What the task requires:
Please output each line of the data exactly as it appears.

Entries taken from a collection
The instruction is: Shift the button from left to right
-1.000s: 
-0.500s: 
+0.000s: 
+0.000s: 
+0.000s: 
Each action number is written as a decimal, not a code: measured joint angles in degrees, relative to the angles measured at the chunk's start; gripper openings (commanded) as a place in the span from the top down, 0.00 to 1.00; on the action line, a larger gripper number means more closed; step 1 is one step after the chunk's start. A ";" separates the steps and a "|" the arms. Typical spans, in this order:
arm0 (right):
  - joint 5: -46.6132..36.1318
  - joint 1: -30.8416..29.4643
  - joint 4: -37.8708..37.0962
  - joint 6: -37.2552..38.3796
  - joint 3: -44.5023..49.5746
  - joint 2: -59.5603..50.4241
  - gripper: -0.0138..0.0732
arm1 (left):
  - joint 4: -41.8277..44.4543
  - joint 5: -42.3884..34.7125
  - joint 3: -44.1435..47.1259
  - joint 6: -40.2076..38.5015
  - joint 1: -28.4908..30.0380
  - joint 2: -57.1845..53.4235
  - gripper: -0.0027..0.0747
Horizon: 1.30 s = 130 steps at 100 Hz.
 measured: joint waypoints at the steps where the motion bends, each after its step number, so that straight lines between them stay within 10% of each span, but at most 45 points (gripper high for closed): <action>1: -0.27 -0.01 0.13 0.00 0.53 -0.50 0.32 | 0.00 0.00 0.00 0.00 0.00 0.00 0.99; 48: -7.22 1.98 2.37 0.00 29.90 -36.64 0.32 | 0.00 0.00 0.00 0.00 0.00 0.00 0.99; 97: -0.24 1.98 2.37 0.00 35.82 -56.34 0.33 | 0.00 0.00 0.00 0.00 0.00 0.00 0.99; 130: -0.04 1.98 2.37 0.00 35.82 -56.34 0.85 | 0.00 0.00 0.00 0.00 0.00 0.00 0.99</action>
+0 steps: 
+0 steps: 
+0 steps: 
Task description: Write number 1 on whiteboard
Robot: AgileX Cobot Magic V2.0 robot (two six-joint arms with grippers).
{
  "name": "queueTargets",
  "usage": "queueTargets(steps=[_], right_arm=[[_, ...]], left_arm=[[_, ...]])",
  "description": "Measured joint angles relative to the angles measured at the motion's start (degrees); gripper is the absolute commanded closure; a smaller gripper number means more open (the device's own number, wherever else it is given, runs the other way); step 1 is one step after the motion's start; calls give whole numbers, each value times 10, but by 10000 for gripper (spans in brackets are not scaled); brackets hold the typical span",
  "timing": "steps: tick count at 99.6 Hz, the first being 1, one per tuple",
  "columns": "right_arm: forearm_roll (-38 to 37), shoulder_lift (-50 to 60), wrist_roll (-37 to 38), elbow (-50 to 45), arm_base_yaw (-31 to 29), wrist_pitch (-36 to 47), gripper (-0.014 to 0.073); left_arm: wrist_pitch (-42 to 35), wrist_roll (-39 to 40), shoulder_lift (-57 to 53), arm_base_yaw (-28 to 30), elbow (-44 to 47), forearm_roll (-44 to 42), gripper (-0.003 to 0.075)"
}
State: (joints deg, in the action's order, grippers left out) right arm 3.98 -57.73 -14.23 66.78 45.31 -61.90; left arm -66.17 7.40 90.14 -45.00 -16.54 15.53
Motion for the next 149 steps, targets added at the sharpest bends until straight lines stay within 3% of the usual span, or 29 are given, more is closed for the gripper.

Answer below:
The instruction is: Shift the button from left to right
-1.000s: 
-0.500s: 
+0.000s: 
+0.000s: 
+0.000s: 
Each action number is written as a decimal, not a code: measured joint angles in degrees, relative to the angles measured at the chunk's start; gripper openings (commanded) as a place in the span from the top down, 0.00 to 1.00; on the action line, a larger gripper number means more closed; step 1 is one step after the chunk's start. A ";" separates the steps and a "|" the arms. Typical spans, in this order:
arm0 (right):
  - joint 5: -46.6132..36.1318
  - joint 1: -30.8416..29.4643
  - joint 4: -37.8708..37.0962
  - joint 6: -37.2552..38.3796
  - joint 3: -44.5023..49.5746
  - joint 2: -59.5603..50.4241
  - gripper: -0.0138..0.0732
arm1 (left):
  - joint 4: -41.8277..44.4543
  - joint 5: -42.3884..34.7125
  - joint 3: -44.1435..47.1259
  - joint 6: -40.2076..38.5015
  - joint 1: -28.4908..30.0380
  - joint 2: -57.1845..53.4235
  - gripper: -0.0027..0.0747
Horizon: 1.30 s = 130 steps at 100 Hz.
 measured: joint waypoints at the steps where the motion bends, each after its step number, so that straight lines between them stay within 10% of each span, but at most 45 points (gripper high for closed): <action>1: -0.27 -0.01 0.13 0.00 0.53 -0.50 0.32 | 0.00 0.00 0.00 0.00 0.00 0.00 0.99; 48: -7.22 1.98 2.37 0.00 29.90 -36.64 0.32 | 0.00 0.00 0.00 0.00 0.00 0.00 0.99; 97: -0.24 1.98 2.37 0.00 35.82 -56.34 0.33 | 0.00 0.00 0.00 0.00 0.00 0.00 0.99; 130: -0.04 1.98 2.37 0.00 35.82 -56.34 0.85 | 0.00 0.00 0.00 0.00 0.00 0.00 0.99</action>
+0 steps: 
+0 steps: 
+0 steps: 
Task description: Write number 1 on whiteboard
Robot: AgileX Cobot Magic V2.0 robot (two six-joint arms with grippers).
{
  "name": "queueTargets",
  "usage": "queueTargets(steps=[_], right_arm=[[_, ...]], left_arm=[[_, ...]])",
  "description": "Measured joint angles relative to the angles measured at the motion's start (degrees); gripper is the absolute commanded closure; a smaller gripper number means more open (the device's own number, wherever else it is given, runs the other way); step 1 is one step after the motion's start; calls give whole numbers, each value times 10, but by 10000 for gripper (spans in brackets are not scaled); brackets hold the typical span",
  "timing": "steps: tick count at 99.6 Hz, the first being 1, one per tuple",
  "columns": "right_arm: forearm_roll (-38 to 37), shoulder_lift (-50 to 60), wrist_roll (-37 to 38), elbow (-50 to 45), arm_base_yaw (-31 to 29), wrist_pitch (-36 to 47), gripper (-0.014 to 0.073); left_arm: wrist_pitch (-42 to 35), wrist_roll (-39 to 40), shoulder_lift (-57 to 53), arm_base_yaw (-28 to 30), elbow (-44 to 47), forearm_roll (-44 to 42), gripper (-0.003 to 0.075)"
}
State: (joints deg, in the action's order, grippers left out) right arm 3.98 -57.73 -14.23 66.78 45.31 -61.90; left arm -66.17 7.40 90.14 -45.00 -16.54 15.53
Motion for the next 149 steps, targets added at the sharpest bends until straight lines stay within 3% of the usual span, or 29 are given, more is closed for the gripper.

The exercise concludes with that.